What to work on: Scan the entries for the word "scene", and copy every line where it appears.

Records from a data collection

---+---

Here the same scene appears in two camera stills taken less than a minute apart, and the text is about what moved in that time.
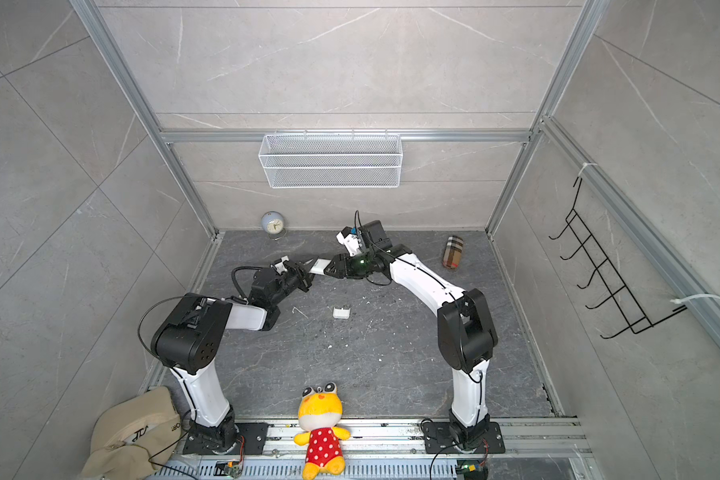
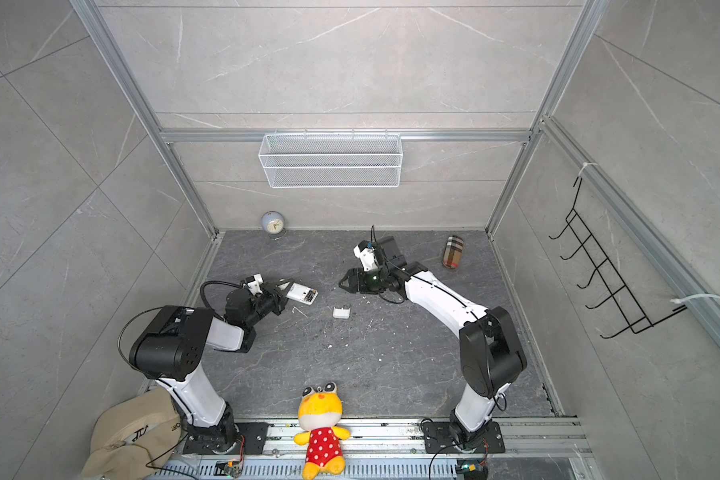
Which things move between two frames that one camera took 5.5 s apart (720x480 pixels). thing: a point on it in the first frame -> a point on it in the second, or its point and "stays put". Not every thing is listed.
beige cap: x=133 y=436 stays put
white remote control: x=319 y=266 -> x=302 y=294
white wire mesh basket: x=330 y=161 stays put
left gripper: x=301 y=273 -> x=280 y=307
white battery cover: x=341 y=313 stays put
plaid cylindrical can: x=452 y=254 stays put
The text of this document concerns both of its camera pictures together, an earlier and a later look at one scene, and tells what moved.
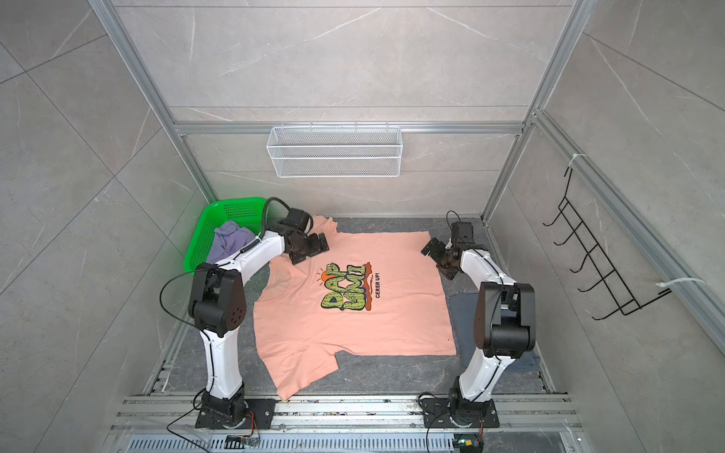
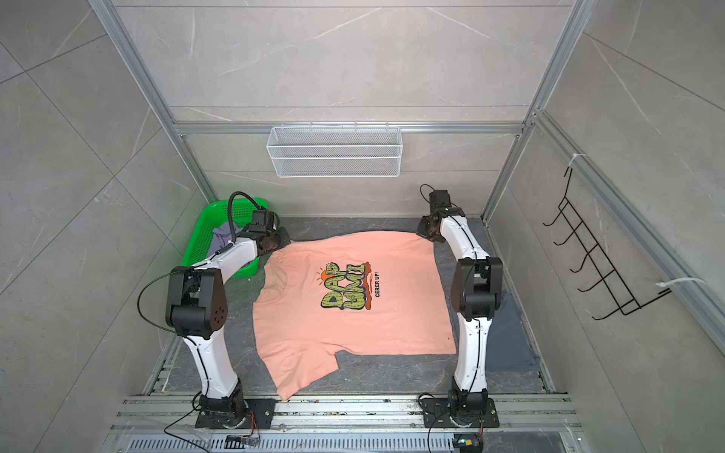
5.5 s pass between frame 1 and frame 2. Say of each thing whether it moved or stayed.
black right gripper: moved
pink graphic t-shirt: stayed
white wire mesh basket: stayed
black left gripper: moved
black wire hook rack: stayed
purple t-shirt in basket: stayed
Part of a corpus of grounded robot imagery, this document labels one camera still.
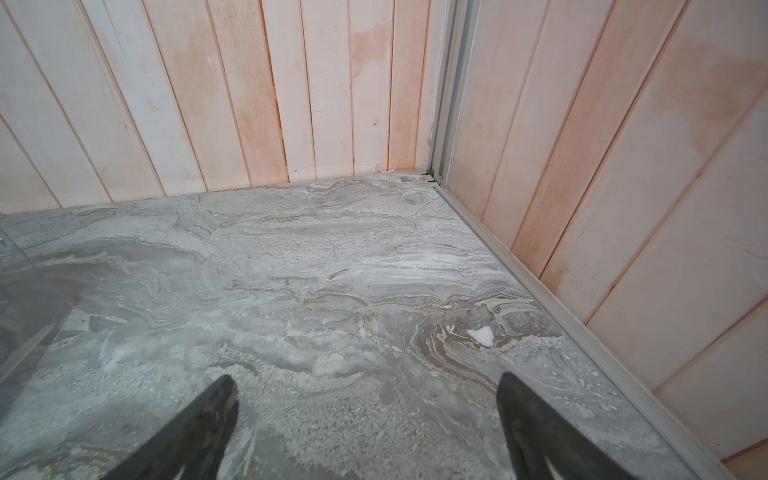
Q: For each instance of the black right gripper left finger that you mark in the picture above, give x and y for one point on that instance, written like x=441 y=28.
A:
x=192 y=445

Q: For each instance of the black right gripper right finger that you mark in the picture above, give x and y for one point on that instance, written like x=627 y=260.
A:
x=542 y=444

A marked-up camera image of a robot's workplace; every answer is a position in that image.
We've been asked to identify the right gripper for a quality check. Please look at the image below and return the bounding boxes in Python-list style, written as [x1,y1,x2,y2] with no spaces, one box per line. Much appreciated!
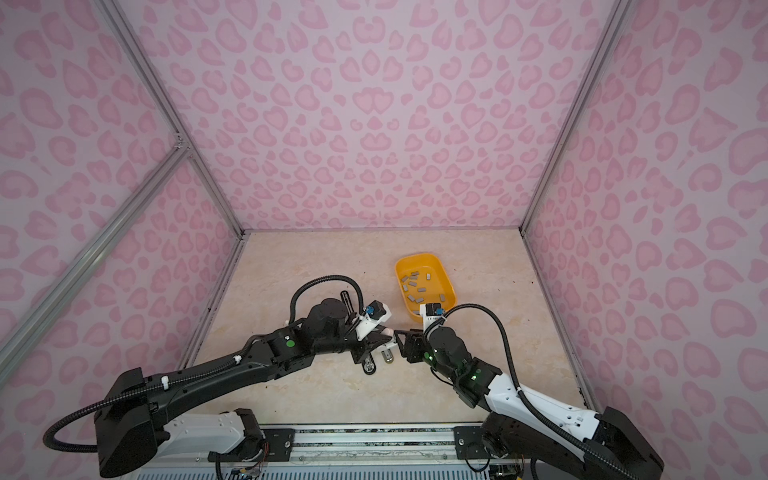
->
[391,330,458,384]

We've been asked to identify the black stapler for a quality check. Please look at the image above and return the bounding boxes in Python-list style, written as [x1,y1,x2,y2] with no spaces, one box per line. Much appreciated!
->
[340,290,378,376]

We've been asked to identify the yellow plastic tray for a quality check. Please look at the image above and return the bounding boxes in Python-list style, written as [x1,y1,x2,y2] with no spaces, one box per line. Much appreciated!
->
[394,253,457,322]

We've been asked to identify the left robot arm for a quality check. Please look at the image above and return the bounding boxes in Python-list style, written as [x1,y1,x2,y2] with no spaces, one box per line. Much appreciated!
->
[94,298,392,478]

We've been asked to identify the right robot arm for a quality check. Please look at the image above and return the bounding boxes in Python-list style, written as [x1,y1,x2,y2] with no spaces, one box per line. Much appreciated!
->
[395,327,664,479]

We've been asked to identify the aluminium mounting rail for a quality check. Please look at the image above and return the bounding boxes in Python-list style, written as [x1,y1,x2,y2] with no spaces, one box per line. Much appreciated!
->
[110,419,637,480]

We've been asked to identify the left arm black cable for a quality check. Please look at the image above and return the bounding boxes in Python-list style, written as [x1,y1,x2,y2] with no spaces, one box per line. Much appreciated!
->
[41,274,366,454]

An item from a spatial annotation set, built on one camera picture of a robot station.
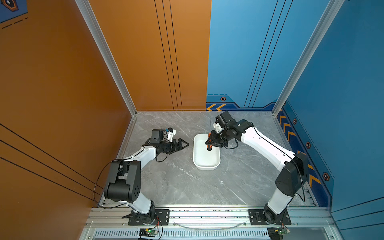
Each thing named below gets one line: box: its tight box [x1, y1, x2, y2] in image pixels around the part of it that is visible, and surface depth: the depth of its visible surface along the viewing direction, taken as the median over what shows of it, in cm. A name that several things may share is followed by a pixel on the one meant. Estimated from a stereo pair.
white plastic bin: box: [192, 133, 221, 171], surface depth 94 cm
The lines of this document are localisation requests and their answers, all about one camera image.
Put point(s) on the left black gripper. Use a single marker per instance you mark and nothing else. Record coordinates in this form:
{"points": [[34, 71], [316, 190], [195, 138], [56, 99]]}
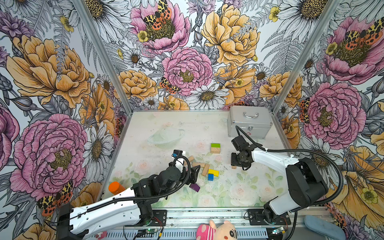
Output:
{"points": [[194, 174]]}

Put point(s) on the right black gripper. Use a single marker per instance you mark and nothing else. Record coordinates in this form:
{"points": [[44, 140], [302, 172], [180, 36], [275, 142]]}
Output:
{"points": [[233, 155]]}

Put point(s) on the green wood block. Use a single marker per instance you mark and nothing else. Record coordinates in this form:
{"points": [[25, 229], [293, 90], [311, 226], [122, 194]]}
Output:
{"points": [[215, 145]]}

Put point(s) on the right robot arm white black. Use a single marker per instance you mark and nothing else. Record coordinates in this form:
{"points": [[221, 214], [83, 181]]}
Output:
{"points": [[305, 183]]}

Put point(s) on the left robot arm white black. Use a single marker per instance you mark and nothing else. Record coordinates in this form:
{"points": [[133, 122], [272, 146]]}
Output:
{"points": [[132, 207]]}

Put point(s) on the purple wood block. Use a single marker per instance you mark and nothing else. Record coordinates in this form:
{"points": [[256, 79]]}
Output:
{"points": [[195, 187]]}

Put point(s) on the yellow wood block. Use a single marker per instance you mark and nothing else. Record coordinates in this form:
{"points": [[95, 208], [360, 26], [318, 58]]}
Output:
{"points": [[214, 172]]}

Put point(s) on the blue wood block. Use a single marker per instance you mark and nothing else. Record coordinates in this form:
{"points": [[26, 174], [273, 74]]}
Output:
{"points": [[210, 177]]}

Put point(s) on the silver aluminium case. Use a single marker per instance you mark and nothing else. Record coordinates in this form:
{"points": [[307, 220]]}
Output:
{"points": [[254, 121]]}

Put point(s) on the pink plush pig toy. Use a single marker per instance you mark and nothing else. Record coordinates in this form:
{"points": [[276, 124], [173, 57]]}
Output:
{"points": [[226, 231]]}

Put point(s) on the blue grey cushion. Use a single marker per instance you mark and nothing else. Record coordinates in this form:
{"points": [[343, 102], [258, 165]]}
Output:
{"points": [[324, 228]]}

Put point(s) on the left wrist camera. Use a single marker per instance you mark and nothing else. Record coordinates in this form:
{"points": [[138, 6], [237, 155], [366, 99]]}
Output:
{"points": [[178, 161]]}

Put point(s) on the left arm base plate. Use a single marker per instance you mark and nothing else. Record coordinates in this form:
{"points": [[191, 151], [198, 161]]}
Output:
{"points": [[158, 220]]}

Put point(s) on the aluminium front rail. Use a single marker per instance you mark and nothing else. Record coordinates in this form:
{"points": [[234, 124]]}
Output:
{"points": [[182, 224]]}

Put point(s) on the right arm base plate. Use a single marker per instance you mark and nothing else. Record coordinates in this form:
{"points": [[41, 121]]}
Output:
{"points": [[258, 216]]}

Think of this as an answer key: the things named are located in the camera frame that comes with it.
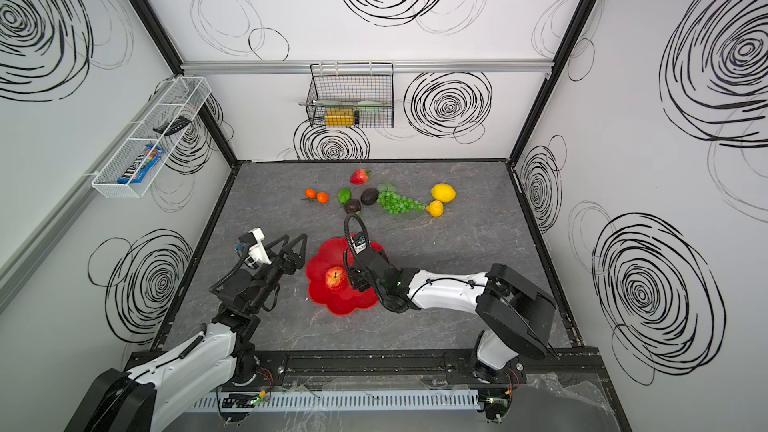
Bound white slotted cable duct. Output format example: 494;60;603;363
188;390;481;414

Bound small yellow pear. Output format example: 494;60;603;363
425;200;444;218

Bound black remote control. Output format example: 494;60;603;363
153;115;191;137

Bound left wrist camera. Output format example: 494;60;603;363
236;228;271;269

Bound dark avocado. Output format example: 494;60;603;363
360;188;379;206

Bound aluminium wall rail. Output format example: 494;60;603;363
0;80;181;313
181;58;554;75

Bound blue candy packet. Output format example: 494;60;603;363
117;144;165;184

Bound aluminium wall rail back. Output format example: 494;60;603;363
181;58;554;75

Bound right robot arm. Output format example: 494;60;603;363
343;246;556;383

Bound yellow sponge in basket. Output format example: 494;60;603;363
324;108;357;128

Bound green grape bunch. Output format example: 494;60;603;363
377;184;426;215

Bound red apple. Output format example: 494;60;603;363
324;266;348;290

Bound green lime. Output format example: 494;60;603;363
337;188;352;205

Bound red flower-shaped fruit bowl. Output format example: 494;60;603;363
306;238;379;316

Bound red strawberry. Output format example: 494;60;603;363
349;169;370;185

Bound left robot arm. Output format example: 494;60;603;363
66;228;308;431

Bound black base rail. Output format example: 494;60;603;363
224;347;609;391

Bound large yellow lemon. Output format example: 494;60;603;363
431;183;457;203

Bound dark purple mangosteen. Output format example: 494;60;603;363
343;198;362;215

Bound white wire wall shelf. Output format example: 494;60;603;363
91;76;211;199

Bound black wire wall basket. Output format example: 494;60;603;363
299;70;395;129

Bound aluminium wall rail left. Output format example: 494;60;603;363
0;80;181;313

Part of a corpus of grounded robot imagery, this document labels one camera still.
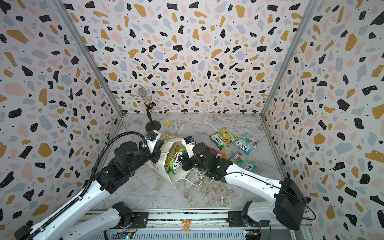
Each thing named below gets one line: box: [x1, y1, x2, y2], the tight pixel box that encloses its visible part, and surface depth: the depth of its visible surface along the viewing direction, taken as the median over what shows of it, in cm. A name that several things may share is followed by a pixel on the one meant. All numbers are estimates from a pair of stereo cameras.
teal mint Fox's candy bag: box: [233, 132, 260, 155], surface depth 102 cm
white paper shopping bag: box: [147, 141, 192, 184], surface depth 73 cm
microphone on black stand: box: [137, 88, 161, 132], surface depth 112 cm
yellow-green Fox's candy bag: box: [209, 128, 238, 151], surface depth 106 cm
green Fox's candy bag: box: [164, 142, 188, 175], surface depth 76 cm
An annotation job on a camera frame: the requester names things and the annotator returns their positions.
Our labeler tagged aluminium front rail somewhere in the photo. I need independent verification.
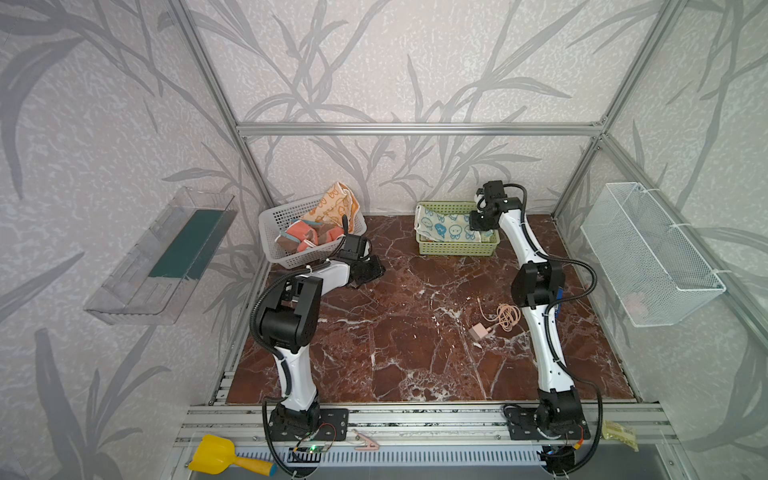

---+---

Answer:
Here the same scene appears in two camera stills taken less than a minute apart, and the text is about what moved in that time.
The text of this document concerns both of its camera pictures together, an earlier and a later look at one scene, and tells what moved.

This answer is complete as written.